Reinhart, viewing DOMA as an instance of sex discrimination, believes the courts should hold government claims in defending the law to a high standard, and wrote that this “post hoc justification would not survive the heightened scrutiny that… likely applies to Levenson’s claim. Even under the more deferential rational basis review, however, this argument fails. DOMA did not preserve the status quo vis-a-vis the relationship between federal and state definitions of marriage; to the contrary, it disrupted the long-standing practice of the federal government deferring to each state’s decisions as to the requirements for a valid marriage.”

Congress was not preserving its neutrality, Reinhart found, it was joining in the fray.
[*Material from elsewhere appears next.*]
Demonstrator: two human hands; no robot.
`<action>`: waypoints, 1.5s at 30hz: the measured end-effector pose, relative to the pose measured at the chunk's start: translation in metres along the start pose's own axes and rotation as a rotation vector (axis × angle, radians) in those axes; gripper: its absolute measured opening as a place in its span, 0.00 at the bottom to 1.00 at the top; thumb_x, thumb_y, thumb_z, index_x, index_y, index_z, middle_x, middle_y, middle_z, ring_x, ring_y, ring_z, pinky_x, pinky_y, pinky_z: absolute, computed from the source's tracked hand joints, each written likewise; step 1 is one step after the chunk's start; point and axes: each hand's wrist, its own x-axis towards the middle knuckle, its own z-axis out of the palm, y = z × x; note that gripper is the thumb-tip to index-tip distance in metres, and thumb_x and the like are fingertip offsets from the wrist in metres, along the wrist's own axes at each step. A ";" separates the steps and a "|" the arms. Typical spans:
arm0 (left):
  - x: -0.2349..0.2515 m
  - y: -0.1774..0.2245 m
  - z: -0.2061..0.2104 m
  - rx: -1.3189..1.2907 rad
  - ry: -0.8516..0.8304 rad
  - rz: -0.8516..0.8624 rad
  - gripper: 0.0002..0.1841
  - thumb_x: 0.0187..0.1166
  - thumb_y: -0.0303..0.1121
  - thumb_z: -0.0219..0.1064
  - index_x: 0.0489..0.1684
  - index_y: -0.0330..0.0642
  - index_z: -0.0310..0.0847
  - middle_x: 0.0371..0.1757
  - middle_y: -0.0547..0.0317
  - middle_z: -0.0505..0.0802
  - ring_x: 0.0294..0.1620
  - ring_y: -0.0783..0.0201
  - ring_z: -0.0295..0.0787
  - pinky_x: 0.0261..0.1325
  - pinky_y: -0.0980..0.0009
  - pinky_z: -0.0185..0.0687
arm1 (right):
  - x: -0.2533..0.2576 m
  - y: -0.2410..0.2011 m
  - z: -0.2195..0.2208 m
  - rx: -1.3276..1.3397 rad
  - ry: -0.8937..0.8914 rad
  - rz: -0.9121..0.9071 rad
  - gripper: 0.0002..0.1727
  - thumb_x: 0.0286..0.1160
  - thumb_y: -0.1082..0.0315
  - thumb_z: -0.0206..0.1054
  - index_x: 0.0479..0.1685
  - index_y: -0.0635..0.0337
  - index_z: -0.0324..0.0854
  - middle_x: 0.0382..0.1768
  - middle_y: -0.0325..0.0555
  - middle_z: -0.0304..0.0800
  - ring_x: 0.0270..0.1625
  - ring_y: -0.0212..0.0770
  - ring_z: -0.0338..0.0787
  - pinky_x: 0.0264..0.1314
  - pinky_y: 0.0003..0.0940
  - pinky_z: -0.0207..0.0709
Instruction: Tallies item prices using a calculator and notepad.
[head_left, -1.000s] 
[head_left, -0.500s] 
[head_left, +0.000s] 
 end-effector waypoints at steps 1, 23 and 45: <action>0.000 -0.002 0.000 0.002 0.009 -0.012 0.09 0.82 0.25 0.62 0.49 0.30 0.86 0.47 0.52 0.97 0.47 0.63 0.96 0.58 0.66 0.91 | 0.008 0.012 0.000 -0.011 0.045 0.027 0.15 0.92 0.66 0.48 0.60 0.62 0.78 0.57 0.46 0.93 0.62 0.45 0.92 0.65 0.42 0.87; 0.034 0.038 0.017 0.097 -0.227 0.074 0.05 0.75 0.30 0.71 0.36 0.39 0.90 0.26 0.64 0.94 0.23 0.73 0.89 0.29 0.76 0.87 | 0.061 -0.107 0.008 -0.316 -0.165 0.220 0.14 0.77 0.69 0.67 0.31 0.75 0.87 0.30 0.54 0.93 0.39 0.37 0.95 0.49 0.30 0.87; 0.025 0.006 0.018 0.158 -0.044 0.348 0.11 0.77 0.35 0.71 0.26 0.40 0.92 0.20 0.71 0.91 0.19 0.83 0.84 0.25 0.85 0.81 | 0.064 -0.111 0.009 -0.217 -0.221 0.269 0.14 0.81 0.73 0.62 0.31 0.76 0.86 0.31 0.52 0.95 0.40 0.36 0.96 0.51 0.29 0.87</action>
He ordered that the costs and methods of compensating Levenson, retroactively and going forward, should be worked out.

Unlike Reinhardt, who ruled that DOMA was unconstitutional for purposes of the benefits program, Kozinski had resolved Karen Golinski’s complaint by creatively interpreting the federal employee benefits statute to give her eligibility. The only feasible solution going forward, he found, was to reissue his order that she be enrolled in the federal employee plan. He ordered OPM to stop interfering with his order, and noted, in rejecting other proposed remedies, that enrolling her wife would cost nothing, since her children were already part of a family plan she had under the program.

Kozinski found that OPM’s intervention to block his previous order implicates “the autonomy and independence of the Judiciary as a co-equal branch of government,” since the circuit has sole authority to resolve court employee grievances. “In effect,” the judge continued, “OPM has claimed that its interpretations of the rights and benefits of judicial employees are entitled to supremacy over those of the Judiciary.” He noted that nobody would seriously argue that the Treasury Department could refuse to issue paychecks because it disagreed with the pay policies established by the courts for their personnel, so why should OPM be entitled to interfere with this decision about court employees’ benefits?

So, Kozinski has thrown down the gauntlet to the Executive Branch, and Reinhardt has declared that the Justice Department’s main defense of DOMA, advanced in the pending case in Boston, is wrong. The 9th Circuit is in rebellion against the Justice Department’s continued obstinate defense of DOMA, a statute that President Barack Obama has condemned as discriminatory and whose repeal he has advocated — if only faintly so far.

It is worth noting that Kozinski was appointed to the 9th Circuit by President Ronald Reagan and is generally seen as a conservative, but on matters of fairness to the employees of his court, he insists on equality and vindication of rights.